Antiaméricanisme ou anti-impérialisme ? « L’autre Amérique » répond

L’actualité la plus immédiate dément une telle unanimité. Un mouvement anti-guerre est en train de prendre naissance à l’initiative d’un collectif qui s’intitule « Not in Our Name » (Pas en notre nom)1. Au cours du week-end des 5 et 6 octobre 2002, un an après le début de la guerre en Afghanistan, plusieurs dizaines de milliers de personnes ont manifesté contre le projet de guerre en Irak, dans près d’une trentaine de grandes villes dont New York, Los Angeles, San Francisco et Chicago.

Au grand déplaisir de Bush et d’une série de multinationales, une mobilisation des dockers a bloqué pendant plusieurs jours les 29 ports de la côte ouest des États-Unis. Après le lock out des patrons, Bush a décidé de contraindre les dockers à reprendre le travail pendant quatre-vingts jours. Il a eu recours à la loi Taft-Hartley de 1947 qui n’avait plus été utilisée depuis vingt-quatre ans 2. Mais le mouvement peut reprendre après ce délai avec une détermination redoublée.

Il ne s’agit pas d’exagérer la portée de tels faits mais de constater deux phénomènes importants : 1) La population américaine semble de plus en plus réticente à suivre Bush dans ses projets de guerre, si on en croit de récents sondages. Une fraction de la jeunesse étudiante est hostile à la guerre et le montre. 2) Le prétexte de la « croisade anti-terroriste » ne réussit pas à empêcher des secteurs du monde du travail à recourir à la lutte collective pour défendre leurs intérêts. Outre le mouvement des dockers, il faut signaler la mobilisation très forte, notamment à Boston, depuis plusieurs semaines de milliers de « janitors », des préposés au gardiennage et au nettoyage de grands buildings 3.

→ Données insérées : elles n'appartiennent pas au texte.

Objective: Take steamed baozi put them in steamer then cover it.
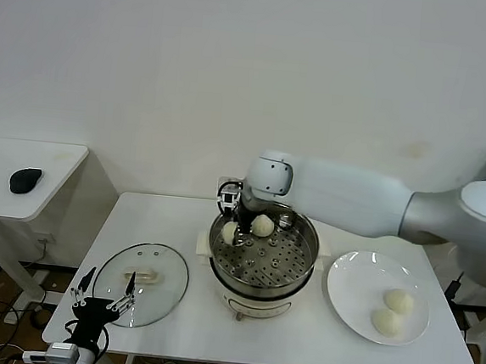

Stéréotypes et réalités sociales

Il est impossible de dégager ici avec précision les tendances complexes et contradictoires qui affectent un corps social de 285 millions d’habitants. Qui plus est, le tableau qu’on pouvait se représenter de la société américaine il y a deux ans, est actuellement modifié par le mouvement d’une économie en récession. Ce à quoi vient s’ajouter l’intervention d’un État hypertrophié qui dispose de fonds considérables pour masquer en partie les failles de cette économie, à coup de subventions à des fins protectionnistes notamment au secteur de l’acier et de l’agro-alimentaire, à coup de renflouements de groupes en faillite comme les compagnies aériennes, à coup de commandes massives notamment aux industries liées à l’armement.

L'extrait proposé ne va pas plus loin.